She begins to tremble, and her eyes fill with tears.
“What is it, Evelyn?”
She wipes the tears from her cheeks with the heel of her hand. “Josef did come to the cottage once. He took a taxi and he brought a cake,” she says, her voice breaking.
“On your birthday?”
“He … it was his birthday.”
“When was that?”
“On 1st November.”
“Just over a month ago,” says Joona. “What happened?”
“Nothing,” she says. “It was a surprise.”

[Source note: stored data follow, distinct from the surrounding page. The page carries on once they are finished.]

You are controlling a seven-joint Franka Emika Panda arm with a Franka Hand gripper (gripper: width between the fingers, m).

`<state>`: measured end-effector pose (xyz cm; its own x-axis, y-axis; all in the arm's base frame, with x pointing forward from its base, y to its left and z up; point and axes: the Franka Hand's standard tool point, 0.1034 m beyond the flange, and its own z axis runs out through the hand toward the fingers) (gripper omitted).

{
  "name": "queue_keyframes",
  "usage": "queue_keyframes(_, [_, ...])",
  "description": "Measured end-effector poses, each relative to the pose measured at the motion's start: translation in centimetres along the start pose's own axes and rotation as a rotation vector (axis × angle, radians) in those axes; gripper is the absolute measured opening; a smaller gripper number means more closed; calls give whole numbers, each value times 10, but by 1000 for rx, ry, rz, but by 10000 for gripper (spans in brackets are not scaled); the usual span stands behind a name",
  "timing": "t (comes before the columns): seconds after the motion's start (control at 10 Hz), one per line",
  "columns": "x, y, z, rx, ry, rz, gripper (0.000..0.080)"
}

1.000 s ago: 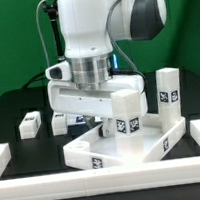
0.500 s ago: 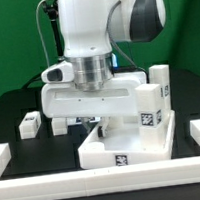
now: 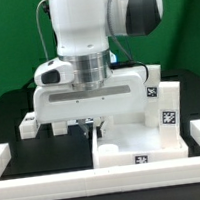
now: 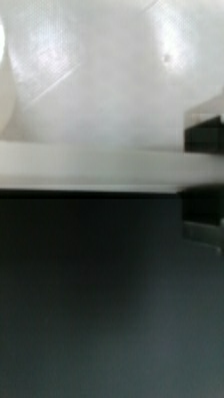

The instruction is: Assemble desk

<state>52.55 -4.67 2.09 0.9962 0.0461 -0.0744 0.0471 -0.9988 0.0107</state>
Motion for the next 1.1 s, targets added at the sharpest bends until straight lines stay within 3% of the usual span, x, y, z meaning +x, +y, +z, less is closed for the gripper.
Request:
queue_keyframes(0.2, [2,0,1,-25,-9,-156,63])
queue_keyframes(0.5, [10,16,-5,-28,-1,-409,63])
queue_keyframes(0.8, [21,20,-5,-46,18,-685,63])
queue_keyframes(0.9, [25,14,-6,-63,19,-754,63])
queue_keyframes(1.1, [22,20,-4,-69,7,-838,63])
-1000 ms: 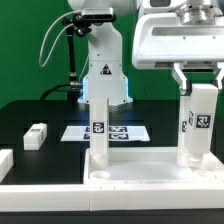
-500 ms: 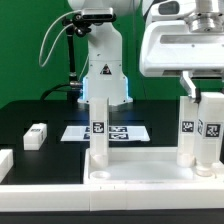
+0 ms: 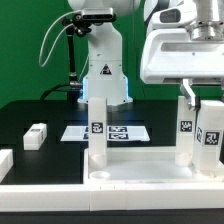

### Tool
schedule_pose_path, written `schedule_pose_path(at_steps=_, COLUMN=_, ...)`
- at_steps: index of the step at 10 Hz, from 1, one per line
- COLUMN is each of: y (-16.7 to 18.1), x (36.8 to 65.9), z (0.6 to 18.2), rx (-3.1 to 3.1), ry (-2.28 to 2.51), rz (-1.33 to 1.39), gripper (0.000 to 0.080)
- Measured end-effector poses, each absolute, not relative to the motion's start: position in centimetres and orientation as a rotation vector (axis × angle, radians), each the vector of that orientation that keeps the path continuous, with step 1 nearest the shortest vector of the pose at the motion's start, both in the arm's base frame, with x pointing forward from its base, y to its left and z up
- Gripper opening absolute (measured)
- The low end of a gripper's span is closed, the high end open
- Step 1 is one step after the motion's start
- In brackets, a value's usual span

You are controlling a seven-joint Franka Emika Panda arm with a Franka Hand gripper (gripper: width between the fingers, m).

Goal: Assemble desk

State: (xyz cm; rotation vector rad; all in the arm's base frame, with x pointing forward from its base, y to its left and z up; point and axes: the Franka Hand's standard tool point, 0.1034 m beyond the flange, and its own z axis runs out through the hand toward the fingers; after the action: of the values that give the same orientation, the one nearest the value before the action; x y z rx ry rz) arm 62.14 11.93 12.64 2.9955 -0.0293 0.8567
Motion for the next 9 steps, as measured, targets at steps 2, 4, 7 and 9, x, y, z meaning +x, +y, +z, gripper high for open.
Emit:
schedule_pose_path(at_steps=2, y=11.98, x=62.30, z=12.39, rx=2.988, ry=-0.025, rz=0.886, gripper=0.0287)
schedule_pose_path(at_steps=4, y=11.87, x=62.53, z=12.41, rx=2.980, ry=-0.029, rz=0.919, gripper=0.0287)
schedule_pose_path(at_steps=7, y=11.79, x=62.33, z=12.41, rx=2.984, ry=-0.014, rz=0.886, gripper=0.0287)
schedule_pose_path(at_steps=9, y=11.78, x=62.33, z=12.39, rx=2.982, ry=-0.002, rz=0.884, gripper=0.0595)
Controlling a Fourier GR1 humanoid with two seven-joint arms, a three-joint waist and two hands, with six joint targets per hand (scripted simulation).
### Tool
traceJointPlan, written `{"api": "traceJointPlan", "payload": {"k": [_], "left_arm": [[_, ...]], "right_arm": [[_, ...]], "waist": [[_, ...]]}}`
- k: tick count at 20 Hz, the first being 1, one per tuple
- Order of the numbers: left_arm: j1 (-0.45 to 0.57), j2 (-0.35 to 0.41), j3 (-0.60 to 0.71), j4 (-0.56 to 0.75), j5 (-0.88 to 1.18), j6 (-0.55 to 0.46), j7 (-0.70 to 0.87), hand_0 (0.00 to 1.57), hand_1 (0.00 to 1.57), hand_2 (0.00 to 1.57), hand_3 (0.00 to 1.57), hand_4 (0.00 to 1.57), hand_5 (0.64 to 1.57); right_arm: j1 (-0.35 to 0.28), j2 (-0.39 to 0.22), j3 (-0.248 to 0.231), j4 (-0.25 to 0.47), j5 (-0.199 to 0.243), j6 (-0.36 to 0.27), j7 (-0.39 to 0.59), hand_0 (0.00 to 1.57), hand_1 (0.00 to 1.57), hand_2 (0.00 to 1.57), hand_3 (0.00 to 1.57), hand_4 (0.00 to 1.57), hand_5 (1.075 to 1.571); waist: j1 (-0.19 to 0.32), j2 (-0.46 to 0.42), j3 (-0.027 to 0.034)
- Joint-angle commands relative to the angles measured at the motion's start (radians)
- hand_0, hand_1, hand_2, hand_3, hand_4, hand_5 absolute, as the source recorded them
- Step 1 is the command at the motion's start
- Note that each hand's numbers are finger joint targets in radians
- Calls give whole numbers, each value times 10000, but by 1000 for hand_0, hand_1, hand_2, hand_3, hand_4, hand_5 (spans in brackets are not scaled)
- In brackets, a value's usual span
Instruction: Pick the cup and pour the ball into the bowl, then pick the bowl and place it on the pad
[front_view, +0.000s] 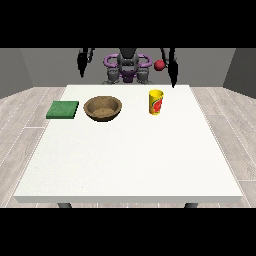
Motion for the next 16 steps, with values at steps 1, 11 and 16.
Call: {"api": "traceJointPlan", "payload": {"k": [1,11,16], "left_arm": [[-5,221,50,-569,8,-15,323,0,0,0,0,664,1566],[-229,-528,-439,-2883,1007,566,4108,0,0,0,0,635,1564],[-1718,-453,-360,-3715,610,1270,4529,0,0,0,0,581,1560]], "right_arm": [[-44,-247,-58,-572,-1,48,379,0,0,0,0,875,1533],[872,226,-192,-2293,-1411,-304,4255,0,0,0,0,860,1532],[264,-186,-763,-3667,-1929,-265,4720,0,0,0,0,789,1548]], "waist": [[-3,-1462,60],[-340,-4232,84],[-515,-2511,83]]}}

“He hadn’t told you he was coming?”
“We weren’t in touch.”
“Why not?”
“I need to be on my own.”
“Who knew you were staying there?”
“Nobody, apart from Sorab, my boyfriend … well, actually, he broke up with me, and we’re just friends, but he helps me, tells everybody I’m staying with him, answers when Mum calls.”
“Why?”
“I need to be left in peace.”
“So you’ve said. Did Josef go out there again?”
“No.”
“This is important, Evelyn.”
“He didn’t come again,” she replies.
“You’re certain?”
“Yes.”
“Why did you lie about this?”
“I don’t know,” she whispers.
“What else have you lied about?”
25
wednesday, december 9: afternoon
Erik is walking between the brightly lit display cases in the NK department store’s jewellery department. A sleek saleswoman dressed in black murmurs persuasively to a customer. She slides open a drawer and places a few pieces on a velvet-covered tray. Erik pauses to study a Georg Jensen necklace: heavy, softly polished triangles, linked together like petals to form a closed circle. The sterling silver has the rich lustre of platinum. Erik thinks how beautifully it would lie around Simone’s slender neck and decides to buy it for her for Christmas.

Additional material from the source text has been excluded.